Tangan gue terulur, kembali mengusap pusara dua orang tersayang. Rasanya belum rela kembali ke Jakarta sekarang. Namun, gue harus menguatkan hati. Keluarga lebih penting buat gue. Mereka pasti lagi bingung cari gue yang nggak ada kabar hingga petang dan nunggu gue pulang.

"Mi, Sera harus pulang sekarang. Nanti Sera datang ke sini lagi ya. Sera janji, besok kalau datang lagi, Sera bawain white roses buat mami," kata gue dengan suara bergetar. "I love you, Mi. Endlessly."

"My twin, gue pulang dulu ya? Nanti gue ke sini lagi. Kita ngobrol-ngobrol lagi ya?"

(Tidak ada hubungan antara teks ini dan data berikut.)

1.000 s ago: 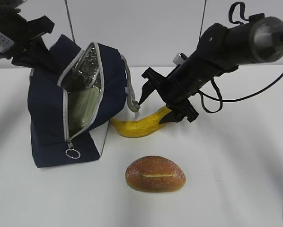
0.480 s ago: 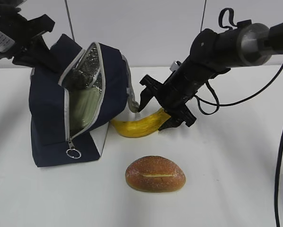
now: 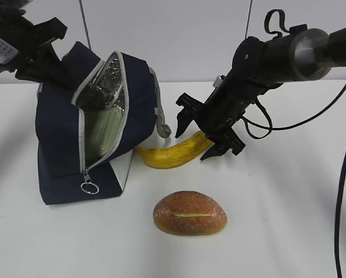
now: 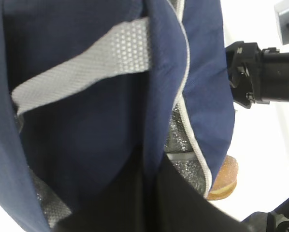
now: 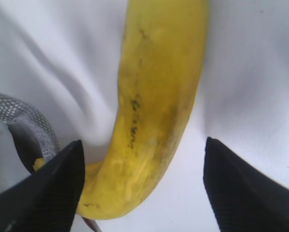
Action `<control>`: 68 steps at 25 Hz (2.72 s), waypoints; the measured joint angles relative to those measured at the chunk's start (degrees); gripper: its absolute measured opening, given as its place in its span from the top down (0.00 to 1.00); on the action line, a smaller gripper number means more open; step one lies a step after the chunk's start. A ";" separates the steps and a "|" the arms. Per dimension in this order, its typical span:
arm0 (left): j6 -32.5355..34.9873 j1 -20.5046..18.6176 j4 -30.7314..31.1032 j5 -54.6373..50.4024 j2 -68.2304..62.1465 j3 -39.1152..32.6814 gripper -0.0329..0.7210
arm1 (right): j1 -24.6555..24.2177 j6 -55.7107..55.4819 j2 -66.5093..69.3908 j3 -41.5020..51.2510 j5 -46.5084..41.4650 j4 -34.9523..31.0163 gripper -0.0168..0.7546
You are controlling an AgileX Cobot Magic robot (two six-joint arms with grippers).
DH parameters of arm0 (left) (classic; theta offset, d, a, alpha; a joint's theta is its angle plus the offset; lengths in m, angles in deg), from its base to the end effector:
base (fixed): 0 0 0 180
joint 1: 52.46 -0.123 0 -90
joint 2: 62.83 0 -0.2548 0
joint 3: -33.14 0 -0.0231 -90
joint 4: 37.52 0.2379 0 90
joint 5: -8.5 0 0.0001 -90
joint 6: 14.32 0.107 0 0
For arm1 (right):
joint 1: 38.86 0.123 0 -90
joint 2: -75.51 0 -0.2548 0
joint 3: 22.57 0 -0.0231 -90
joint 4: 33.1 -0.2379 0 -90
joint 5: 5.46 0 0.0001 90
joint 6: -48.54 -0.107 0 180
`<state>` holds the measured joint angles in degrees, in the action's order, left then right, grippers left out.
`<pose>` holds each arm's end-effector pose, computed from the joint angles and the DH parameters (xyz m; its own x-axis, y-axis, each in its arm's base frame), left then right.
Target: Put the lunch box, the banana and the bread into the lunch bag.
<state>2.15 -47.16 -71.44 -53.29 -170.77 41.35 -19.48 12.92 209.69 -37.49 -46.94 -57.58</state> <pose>0.3470 -0.0851 0.2623 -0.9209 0.0677 -0.3839 0.2543 0.8507 -0.4601 0.4003 0.1720 0.1141 -0.8470 0.5315 -0.0098 0.4704 0.7581 0.4518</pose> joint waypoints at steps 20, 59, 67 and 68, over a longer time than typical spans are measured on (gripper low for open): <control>0.00 0.00 0.00 -0.07 0.00 0.00 0.96 | 0.00 -0.41 3.52 -5.26 -4.19 0.96 0.39; 0.00 0.00 0.00 -0.07 0.00 0.00 0.96 | 0.00 7.25 4.56 -56.71 -30.78 45.42 0.58; 0.00 0.00 0.00 -0.07 0.00 0.00 0.96 | 0.77 11.68 4.56 -58.79 -31.16 30.61 0.58; 0.00 0.00 0.00 -0.07 0.00 0.00 0.96 | 1.38 12.71 4.63 -58.79 -31.16 28.15 0.58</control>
<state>2.15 -47.16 -71.44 -53.35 -170.77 41.35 -18.11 25.63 214.32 -96.28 -78.10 -29.43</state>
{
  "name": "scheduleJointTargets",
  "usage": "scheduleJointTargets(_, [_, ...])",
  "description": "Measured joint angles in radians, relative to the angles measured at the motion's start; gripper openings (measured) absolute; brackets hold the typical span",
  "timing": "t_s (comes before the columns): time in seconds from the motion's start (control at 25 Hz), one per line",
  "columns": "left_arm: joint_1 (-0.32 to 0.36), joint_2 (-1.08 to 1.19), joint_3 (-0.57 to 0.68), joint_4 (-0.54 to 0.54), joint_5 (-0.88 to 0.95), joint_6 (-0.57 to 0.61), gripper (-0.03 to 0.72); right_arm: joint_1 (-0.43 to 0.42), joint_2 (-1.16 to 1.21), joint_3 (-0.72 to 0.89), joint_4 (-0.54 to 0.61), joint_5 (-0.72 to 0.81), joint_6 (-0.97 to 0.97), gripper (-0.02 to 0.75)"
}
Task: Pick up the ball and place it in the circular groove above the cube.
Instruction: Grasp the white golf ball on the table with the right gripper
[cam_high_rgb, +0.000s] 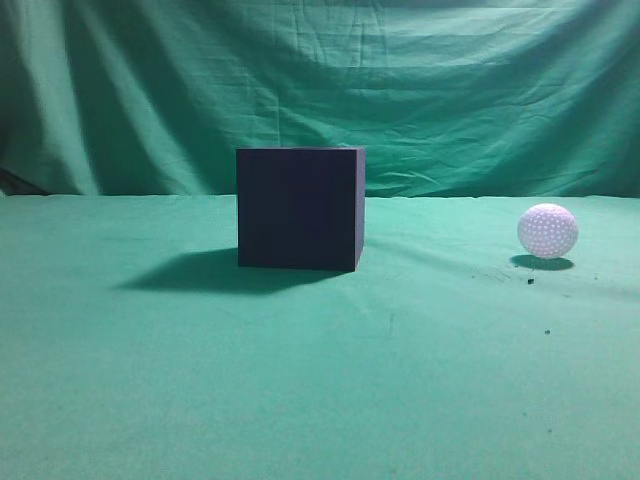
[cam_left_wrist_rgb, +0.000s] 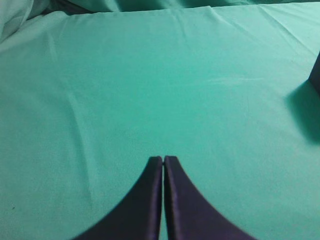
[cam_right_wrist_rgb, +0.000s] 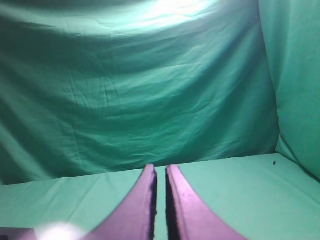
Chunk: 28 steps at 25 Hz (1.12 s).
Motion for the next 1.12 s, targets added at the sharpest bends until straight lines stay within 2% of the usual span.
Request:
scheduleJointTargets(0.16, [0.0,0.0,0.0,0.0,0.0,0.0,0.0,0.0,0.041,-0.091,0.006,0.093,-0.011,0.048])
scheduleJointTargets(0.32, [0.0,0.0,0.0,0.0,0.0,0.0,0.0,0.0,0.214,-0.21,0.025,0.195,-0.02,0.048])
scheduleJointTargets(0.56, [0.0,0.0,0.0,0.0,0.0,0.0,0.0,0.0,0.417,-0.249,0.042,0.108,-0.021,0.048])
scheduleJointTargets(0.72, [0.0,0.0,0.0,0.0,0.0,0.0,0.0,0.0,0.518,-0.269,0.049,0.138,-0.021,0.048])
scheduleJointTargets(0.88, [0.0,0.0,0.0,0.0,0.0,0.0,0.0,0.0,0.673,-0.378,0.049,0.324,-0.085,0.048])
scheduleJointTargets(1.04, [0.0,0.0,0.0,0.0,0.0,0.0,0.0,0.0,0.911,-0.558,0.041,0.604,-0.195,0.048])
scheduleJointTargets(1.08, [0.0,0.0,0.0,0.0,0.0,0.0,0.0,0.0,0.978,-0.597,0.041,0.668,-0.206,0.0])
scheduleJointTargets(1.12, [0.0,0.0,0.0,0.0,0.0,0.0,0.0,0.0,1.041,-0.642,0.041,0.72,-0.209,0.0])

Gue sempatkan buat cium batu nisan itu dengan penuh rasa sayang sebelum berdiri dan berjalan menuju mobil.

Saat duduk di belakang kemudi, badan gue kerasa lemas bukan main. Badan gue menggigil. Jemari gue udah keriput. Bahkan, air mata gue kembali meleleh.

Apa gue bisa balik ke Jakarta saat ini juga? Nyetir dalam kondisi begini?

Di saat pikiran gue buyar, ponsel gue berdering menandakan ada panggilan masuk. Nama Hazel muncul di sana. Sempat ragu, tapi pada akhirnya gue menerima telepon itu.

"Astaga, Ra! Lo ke mana aja, sih?!" seru Hazel begitu gue mengangkat telepon. "Om, Tante, sama Sea bingung cari lo! Hape lo susah dihubungi!"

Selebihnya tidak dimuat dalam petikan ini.